Copy out the full listing below as it stands, with its pictures left behind.
*** AVAILABLE DATA ***
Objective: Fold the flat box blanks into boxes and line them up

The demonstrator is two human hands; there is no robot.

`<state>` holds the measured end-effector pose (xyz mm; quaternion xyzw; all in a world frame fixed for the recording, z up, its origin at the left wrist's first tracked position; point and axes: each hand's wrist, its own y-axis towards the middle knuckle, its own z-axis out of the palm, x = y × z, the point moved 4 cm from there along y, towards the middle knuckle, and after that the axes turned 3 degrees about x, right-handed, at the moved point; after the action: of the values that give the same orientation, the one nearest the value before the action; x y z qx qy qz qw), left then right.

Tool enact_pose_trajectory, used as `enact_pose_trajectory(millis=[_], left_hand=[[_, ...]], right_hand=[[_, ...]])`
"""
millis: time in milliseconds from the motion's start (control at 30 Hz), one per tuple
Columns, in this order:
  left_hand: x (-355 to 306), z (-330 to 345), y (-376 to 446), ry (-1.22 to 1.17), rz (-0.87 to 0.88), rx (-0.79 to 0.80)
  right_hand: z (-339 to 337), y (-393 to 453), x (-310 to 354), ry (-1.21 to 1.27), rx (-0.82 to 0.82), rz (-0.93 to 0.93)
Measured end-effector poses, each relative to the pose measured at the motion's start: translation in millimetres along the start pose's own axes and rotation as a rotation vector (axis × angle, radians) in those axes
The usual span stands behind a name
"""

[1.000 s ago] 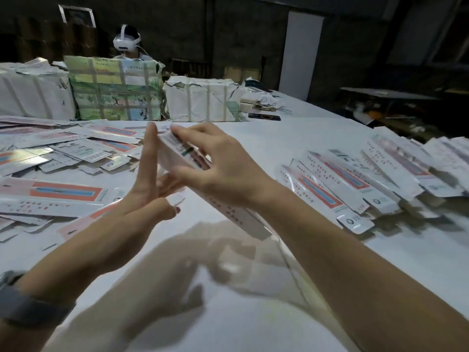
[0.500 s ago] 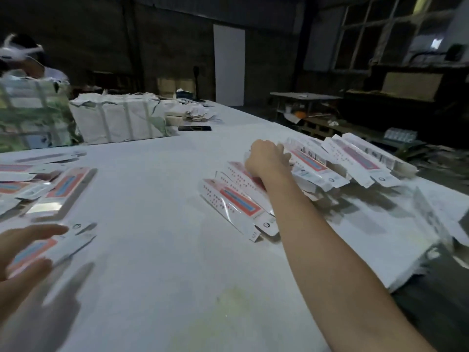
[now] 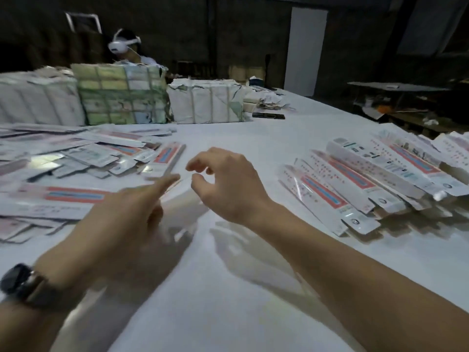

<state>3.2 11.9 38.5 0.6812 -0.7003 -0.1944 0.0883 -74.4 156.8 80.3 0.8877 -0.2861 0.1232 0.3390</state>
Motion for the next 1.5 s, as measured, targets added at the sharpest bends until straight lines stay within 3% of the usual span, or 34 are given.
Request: enact_pose_trajectory(millis=[67,167,267,367,500,633,800,933,1067,1133,1233,1367,1500], left_hand=[[-7,-17,0,-0.098,-0.033,-0.185],[-16,-36,-5,-0.417,-0.08,-0.342],[-21,-46,-6,-0.807,-0.118,-0.331],[-22,-43,-6,-1.203,-0.192,-0.218],[-26,-31,-7,-1.524,-0.305,-0.123],[-24,-26,-7,-1.455,-0.305,-0.11],[-37,-17,-6,-1.771,-0.207,0.07],[-41,-14,-13,-1.68,-0.271,0.102],[-37,-18,-13,-1.488,-0.155,-0.014],[-38,-17,-12,-1.499,-0.178,0.017],[-42,-17,-13,-1.519,-0.311,0.005],[-44,-16,-7,-1.455,-0.262,-0.056],[-40,-13,-5,-1.425,-0.18,-0.105]], right_hand=[[4,-5,7,0.094,-0.035,-0.037],[5,-8,12,0.23,-0.121,-0.068],[4,-6,12,0.363,-0.182,-0.058],[-1,-3,7,0.425,-0.218,-0.009],[-2,-2,3,0.386,-0.234,0.033],[3,-2,2,0.369,-0.216,0.05],[6,-1,4,0.385,-0.139,0.063],[8,-1,0,0.431,-0.058,0.088],[2,-1,0,0.385,-0.098,0.034],[0,-2,2,0.382,-0.105,0.021],[1,-1,1,0.47,-0.108,0.033],[3,1,1,0.52,-0.143,0.051],[8,2,1,0.722,-0.121,0.076]])
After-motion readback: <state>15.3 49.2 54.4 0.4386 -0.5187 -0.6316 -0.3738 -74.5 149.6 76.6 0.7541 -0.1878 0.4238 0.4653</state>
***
→ **FINISHED TASK**
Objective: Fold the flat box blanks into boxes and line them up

The demonstrator is two human hands; there is no robot.

`<state>` holds the measured end-effector pose (xyz mm; quaternion xyzw; all in a world frame fixed for the recording, z up, its origin at the left wrist's first tracked position; point and axes: each hand's wrist, its own y-axis towards the middle knuckle, its own z-axis out of the palm, x = y × z, the point moved 4 cm from there along y, towards the middle knuckle, and after that the axes turned 3 degrees about x, right-handed, at the moved point; after the action: of the values that give the same orientation, the one nearest the value before the action; x y z qx qy qz qw), left then right.

Tool enact_pose_trajectory, used as `enact_pose_trajectory(millis=[_], left_hand=[[_, ...]], right_hand=[[_, ...]])`
"""
millis: time in milliseconds from the motion's start (control at 30 Hz), one per tuple
Columns, in this order:
  left_hand: x (-355 to 306), z (-330 to 345), y (-376 to 446), ry (-1.22 to 1.17), rz (-0.87 to 0.88), rx (-0.79 to 0.80)
  right_hand: z (-339 to 337), y (-393 to 453), x (-310 to 354), ry (-1.21 to 1.27), rx (-0.82 to 0.82), rz (-0.93 to 0.93)
Measured end-effector poses, each relative to the pose measured at the motion's start: translation in millimetres along the start pose's own axes and rotation as a rotation vector (axis × angle, radians) in those axes
The usual span stands behind a name
"""

[1.000 s ago] 
[0.500 s ago] 
[now] 

<state>3.2 11.9 38.5 0.6812 -0.7003 -0.1944 0.0883 -74.4 156.8 80.3 0.8877 -0.2861 0.1232 0.3390</state>
Motion for the next 1.5 s, as measured, targets added at the sharpest bends until straight lines stay within 3% of the usual span, or 34 are given.
Request: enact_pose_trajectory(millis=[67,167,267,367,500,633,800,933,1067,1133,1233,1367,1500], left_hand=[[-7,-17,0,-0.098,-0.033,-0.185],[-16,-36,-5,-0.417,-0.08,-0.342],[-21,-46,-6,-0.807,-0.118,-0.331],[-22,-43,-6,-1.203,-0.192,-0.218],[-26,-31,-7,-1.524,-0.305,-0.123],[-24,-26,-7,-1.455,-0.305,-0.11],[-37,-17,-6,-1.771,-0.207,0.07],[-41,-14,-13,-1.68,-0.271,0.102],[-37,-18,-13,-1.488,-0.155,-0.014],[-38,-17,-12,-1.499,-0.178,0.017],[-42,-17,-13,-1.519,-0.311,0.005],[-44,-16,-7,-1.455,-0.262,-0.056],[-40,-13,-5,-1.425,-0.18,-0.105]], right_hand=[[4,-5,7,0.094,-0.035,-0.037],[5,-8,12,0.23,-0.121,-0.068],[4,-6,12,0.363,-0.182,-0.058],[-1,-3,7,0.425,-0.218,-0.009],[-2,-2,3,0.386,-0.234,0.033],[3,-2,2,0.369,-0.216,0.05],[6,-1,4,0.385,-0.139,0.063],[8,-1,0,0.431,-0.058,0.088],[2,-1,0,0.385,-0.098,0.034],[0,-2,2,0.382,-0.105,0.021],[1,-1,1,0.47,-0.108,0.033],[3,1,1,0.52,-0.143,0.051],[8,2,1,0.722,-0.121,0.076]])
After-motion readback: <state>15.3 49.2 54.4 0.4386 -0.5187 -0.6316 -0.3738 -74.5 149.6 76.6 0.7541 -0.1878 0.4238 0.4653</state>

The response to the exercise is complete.